Data are expressed as means and standard deviations (SD). All experiments were set up in a completely randomized block design. One-way analysis of variance (ANOVA I) was performed to test for significant differences among the different treatments. The least significant difference test (LSD) was used for post hoc mean separation at the 5% significance level. Tests for normality and homogeneity of variance were performed before ANOVA. Before analysis, all percentage data were arcsine transformed.

5. Conclusions

We described an efficient protocol for in vitro rooting and acclimatization of micropropagated argan shoots.
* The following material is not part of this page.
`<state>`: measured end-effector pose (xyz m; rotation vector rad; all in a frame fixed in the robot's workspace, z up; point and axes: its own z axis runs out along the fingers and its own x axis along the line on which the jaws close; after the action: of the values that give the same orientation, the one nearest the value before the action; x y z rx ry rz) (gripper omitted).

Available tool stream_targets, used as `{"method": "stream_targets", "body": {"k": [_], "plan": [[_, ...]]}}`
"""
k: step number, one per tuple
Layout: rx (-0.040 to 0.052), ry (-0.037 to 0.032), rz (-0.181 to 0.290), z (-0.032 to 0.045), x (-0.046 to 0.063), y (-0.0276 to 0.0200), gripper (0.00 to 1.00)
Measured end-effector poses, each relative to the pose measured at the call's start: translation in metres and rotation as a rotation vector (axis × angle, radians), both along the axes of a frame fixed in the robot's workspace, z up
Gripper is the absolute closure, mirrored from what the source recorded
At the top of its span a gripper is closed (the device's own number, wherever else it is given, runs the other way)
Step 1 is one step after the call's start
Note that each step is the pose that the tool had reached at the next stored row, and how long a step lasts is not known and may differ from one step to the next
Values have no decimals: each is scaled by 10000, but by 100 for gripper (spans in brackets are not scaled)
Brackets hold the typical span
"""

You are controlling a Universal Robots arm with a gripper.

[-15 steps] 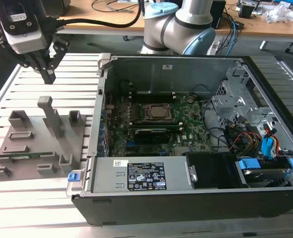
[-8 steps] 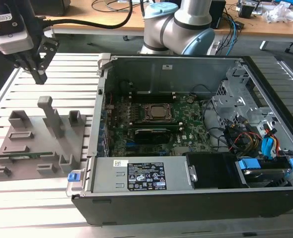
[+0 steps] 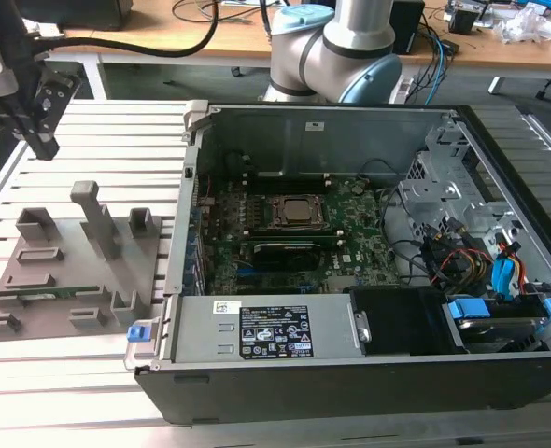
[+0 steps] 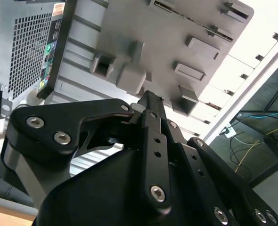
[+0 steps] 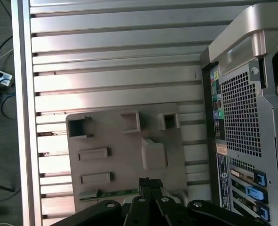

The optimal medium for shoot rooting was RM medium (MS medium modified by reducing NH4NO3 concentration to 825 mg L−1) supplemented with 160 mg L−1 putrescine, 2 mg L−1 AgNO3, 1.5 mg L−1 IBA and 0.5 mg L−1 NAA. In this medium, rooting started after only five days of culture. Moreover, the development of a healthy and vigorous root system was observed, with no or low callus formation. In fact, adding putrescine, NAA, IBA and AgNO3 promoted root formation, inhibited callogenesis and reduced the time required to produced rooted plantlets ready for acclimatization. AgNO3 had an inhibitory effect on callus formation and improved the quality of the root system. The addition of NAA at low concentration increased the percentage of rooting and the number and length of roots. Regarding acclimatization, a high survival rate of 100% and normal growth and development of plants were observed in the peat–sand mixture or when peat was used alone. The reported results will be used for rapid and large-scale propagation of this endangered plant species and to rehabilitate the argan ecosystem. Further studies are currently undertaken to test the developed protocol’s suitability on other superior argan genotypes characterized by high fruit yield and high oil content.